#### [Your instructions]
Where the line containing "task: draw the" appears, start repeating, and continue exactly through the last line below, adding nothing. Include no pictures.

Top of Records supplied

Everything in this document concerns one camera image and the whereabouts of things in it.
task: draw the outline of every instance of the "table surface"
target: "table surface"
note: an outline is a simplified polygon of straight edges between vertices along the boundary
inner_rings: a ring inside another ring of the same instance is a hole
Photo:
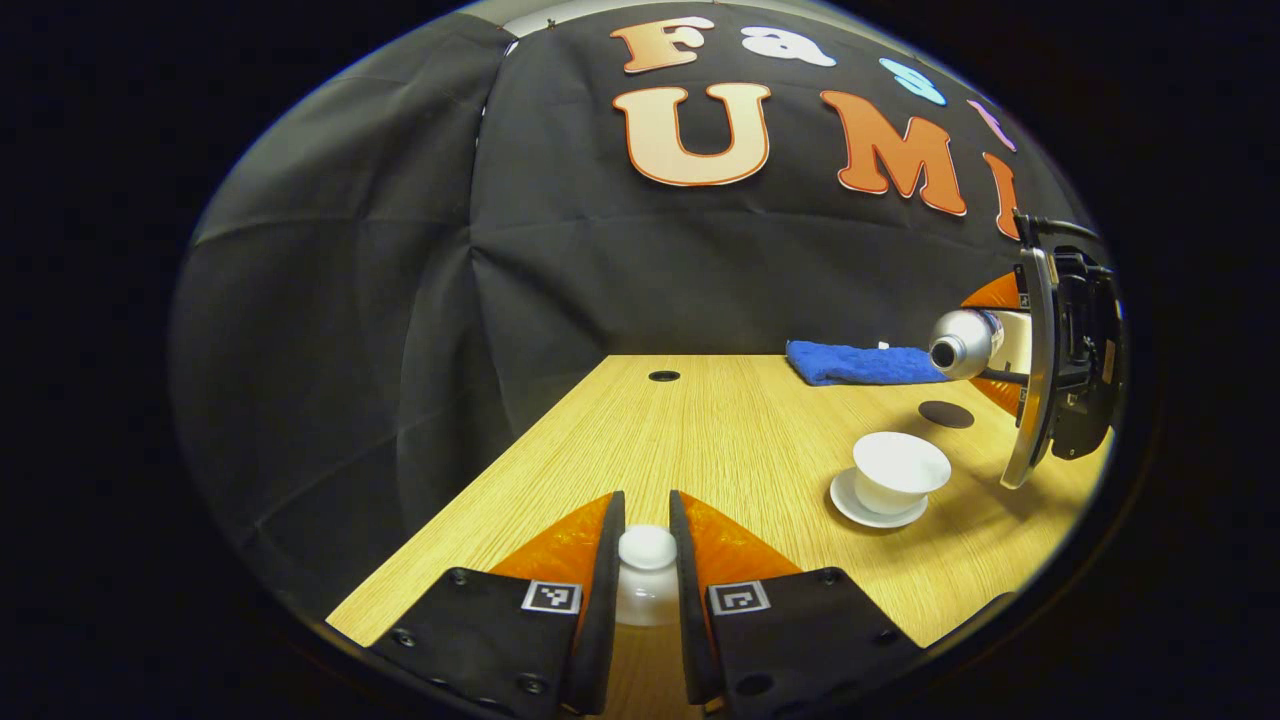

Bottom of Records supplied

#### [Final answer]
task: draw the outline of every instance of the "table surface"
target: "table surface"
note: an outline is a simplified polygon of straight edges between vertices along the boundary
inner_rings: a ring inside another ring of the same instance is a hole
Photo:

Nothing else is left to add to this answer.